In general, we may expect the greatest degrees of correlation between patterns of material culture, language, and biology to occur in this third phase, at the cusp of an expansion as it progresses or hops through new territory. Such episodes will sometimes produce more homogeneous cultural patterns than existed in the agricultural homeland itself, since they will have predominantly phylogenetic (dispersal-based) rather than interactive foundations, consequent upon population and language spread, not upwelling. With settling-in comes reticulation, mixing with native populations, and assimilation. The intensity of reticulation will depend on local circumstances, including the relative demographic balance between newcomers and natives, the chronology and tempo of the mixing, technological differences, assortative mating patterns, and so forth. Newcomers can also bring in disease and warfare, but in pre-state early farmer circumstances we should expect native hunter-gatherer populations to survive genetically, even if not through language or material lifestyle in the long term.
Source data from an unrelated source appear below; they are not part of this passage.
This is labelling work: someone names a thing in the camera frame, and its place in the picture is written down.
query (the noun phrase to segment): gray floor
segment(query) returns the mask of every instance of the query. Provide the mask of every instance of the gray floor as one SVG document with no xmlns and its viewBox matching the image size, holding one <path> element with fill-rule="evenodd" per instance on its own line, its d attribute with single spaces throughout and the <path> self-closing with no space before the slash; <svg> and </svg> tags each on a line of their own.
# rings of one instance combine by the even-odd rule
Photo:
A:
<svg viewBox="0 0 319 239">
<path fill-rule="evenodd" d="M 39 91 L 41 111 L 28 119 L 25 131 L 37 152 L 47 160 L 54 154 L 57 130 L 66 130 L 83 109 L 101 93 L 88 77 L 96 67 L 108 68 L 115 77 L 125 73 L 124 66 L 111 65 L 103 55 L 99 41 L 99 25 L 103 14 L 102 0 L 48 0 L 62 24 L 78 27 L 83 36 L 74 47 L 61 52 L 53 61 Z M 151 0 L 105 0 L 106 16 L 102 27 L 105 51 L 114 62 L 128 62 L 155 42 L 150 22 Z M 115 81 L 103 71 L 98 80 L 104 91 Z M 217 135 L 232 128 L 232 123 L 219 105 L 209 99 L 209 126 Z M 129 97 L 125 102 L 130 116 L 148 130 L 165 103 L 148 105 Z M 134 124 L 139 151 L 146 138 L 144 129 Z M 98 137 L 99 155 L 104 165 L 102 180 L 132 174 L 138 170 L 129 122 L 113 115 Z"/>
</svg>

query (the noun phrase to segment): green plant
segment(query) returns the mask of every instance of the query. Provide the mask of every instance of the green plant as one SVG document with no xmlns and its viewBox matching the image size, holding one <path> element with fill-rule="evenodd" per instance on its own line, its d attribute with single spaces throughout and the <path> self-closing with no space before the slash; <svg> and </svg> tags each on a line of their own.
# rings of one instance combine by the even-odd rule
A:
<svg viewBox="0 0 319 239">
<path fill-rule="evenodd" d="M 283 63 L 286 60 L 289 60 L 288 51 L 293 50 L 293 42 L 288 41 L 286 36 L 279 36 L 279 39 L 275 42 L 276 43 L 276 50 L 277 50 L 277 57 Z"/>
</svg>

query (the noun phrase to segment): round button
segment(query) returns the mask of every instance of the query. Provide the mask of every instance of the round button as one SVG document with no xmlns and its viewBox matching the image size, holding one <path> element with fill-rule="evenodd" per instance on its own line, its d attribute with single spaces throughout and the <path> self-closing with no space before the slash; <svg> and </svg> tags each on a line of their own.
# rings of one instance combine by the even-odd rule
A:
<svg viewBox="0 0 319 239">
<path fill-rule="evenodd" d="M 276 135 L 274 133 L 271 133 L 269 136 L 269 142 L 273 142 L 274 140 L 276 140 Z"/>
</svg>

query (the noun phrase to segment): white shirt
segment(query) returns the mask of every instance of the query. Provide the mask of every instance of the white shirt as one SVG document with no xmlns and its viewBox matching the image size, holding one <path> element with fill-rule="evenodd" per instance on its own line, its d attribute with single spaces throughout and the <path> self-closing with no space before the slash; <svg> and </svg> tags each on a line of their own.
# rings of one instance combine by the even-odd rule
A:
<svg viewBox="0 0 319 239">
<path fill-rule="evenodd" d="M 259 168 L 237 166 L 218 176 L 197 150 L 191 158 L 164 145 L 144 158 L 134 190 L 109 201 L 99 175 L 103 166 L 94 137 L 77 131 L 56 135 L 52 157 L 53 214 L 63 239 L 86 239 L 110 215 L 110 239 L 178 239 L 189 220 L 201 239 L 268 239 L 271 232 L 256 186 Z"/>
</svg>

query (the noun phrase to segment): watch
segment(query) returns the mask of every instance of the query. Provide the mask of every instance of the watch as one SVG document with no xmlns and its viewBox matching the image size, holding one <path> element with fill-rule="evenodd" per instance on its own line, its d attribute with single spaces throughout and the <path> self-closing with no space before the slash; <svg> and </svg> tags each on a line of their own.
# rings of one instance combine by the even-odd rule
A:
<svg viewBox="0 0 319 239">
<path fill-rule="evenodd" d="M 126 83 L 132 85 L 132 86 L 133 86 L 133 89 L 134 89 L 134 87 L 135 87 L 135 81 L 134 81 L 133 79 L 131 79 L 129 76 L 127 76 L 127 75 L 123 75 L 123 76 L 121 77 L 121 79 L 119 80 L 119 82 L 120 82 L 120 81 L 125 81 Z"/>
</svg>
The overall shape of the past is here regarded as one of dispersal-based pulsation at intervals, with reticulation in the periods (often extremely long periods) between. We cannot expect that the results of all past dispersals will be unambiguously obvious in present-day linguistic and biological patterns. But

the major ones should be.

Perhaps the final conclusion should be that language families and early agricultural economies spread through hunter-gatherer landscapes in prehistory essentially through population growth and dispersal, but with admixture. Hunter-gatherer adoption was not the sole or main mechanism of spread, although it was of increasing importance as the prime conditions for demic diffusion of farmers became attenuated. Being indigenous is always a matter of degree.

For me, the excitement of research into the early farming dispersal hypothesis comes from its immense significance for the world as we know it today, or at least in its pre-colonial form prior to AD 1500. Our language families, our agricultural systems, even our races (whatever animosities one might harbor toward this concept) reflect the impacts of early agricultural dispersal very visibly indeed, even millennia after the events of concern passed from memory. Archaeology is of little value unless we can relate it to the here and now, and this is one arena in which it can broadcast its significance very lucidly indeed.

Another aspect of excitement for me is the fact that all populations in the world have somehow been involved in these early farming dispersals in some way or another, whether as initiators or receivers. Our world needs a story to bring peoples together, not to isolate their ancestors as archaeologically impressive but parochial one-off experiments. The human ability to migrate and successfully populate new environments was one of the greatest assets of the ancestors of all peoples in the world, at all levels from hunters through ancient farmers to early states. I hope that the future world order will harness this energy, which to me shows no signs of dissipation, in a humane and civilized way.